Golden Nugget: The true power of AI in the Ideate phase isn’t just about generating more ideas; it’s about generating different kinds of ideas. Your expertise lies in crafting the prompt that forces the AI to break its own patterns and deliver a truly novel perspective. The more specific and unexpected the persona or framework you ask it to adopt, the more surprising and valuable its output will be.

Prototyping and Storytelling: Bringing Ideas to Life

Have you ever finished a brainstorming session buzzing with incredible ideas, only to watch them fizzle out when it’s time to show stakeholders or hand off to developers? This is the classic “concept-to-execution” gap. It’s where abstract thoughts get lost in translation. The secret to bridging this gap isn’t more meetings; it’s about using AI to rapidly transform those raw concepts into tangible, testable artifacts. This is where your design thinking workshop truly comes alive, moving from “what if” to “what is.”

From Concepts to User Stories: The Developer’s Blueprint

A brilliant idea is useless if a development team can’t build it. The industry-standard format, the “As a [user], I want [action], so that [benefit]” user story, is the perfect tool for this translation. But writing effective stories that capture the true user need—and not just a feature request—is a skill. AI can act as your expert product owner, helping you formalize your ideas with precision.
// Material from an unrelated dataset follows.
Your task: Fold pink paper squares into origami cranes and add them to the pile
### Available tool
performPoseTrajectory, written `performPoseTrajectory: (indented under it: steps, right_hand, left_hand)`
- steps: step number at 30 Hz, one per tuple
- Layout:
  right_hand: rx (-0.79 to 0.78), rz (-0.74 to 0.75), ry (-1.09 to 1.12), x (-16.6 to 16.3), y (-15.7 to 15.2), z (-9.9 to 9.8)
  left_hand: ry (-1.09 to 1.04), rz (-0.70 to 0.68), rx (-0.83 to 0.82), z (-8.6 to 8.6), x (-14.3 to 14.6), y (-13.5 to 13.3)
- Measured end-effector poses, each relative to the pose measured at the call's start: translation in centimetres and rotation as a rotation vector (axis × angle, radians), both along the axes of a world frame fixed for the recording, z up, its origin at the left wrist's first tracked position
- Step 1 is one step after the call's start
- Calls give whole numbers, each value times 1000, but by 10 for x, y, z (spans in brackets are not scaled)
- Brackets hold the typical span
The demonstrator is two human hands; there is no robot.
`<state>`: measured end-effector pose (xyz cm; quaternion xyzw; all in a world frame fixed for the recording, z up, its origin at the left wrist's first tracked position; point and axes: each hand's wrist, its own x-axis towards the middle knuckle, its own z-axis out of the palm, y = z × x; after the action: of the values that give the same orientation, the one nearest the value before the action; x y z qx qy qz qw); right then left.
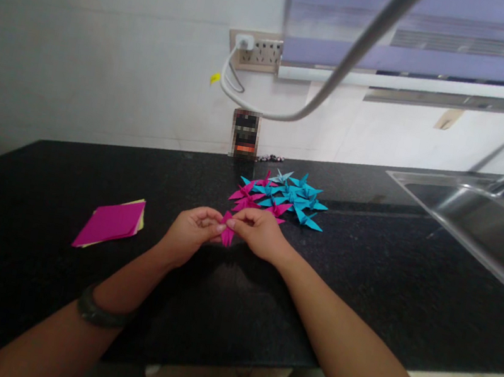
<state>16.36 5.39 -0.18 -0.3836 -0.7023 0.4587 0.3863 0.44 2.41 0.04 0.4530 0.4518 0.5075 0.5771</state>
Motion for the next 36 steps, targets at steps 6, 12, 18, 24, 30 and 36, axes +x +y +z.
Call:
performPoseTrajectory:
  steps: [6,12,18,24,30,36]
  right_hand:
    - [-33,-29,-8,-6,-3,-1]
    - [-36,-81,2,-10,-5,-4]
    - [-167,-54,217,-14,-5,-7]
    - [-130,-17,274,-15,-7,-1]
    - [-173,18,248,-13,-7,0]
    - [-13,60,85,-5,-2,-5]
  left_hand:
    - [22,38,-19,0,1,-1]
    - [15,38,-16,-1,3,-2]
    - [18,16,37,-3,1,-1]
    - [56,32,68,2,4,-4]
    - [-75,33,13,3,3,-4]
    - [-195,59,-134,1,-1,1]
Think about the raw concept your team generated: “A way for users to schedule posts across multiple social platforms simultaneously.” You could prompt the AI to flesh this out:

Prompt: “Based on the concept ‘a way for users to schedule posts across multiple social platforms simultaneously,’ generate 5 distinct user stories. For each story, identify the primary user persona (e.g., ‘Solo Creator,’ ‘Social Media Manager’), the specific action they want to take, and the underlying benefit. Then, for the most critical user story, generate 3-5 acceptance criteria for a developer.”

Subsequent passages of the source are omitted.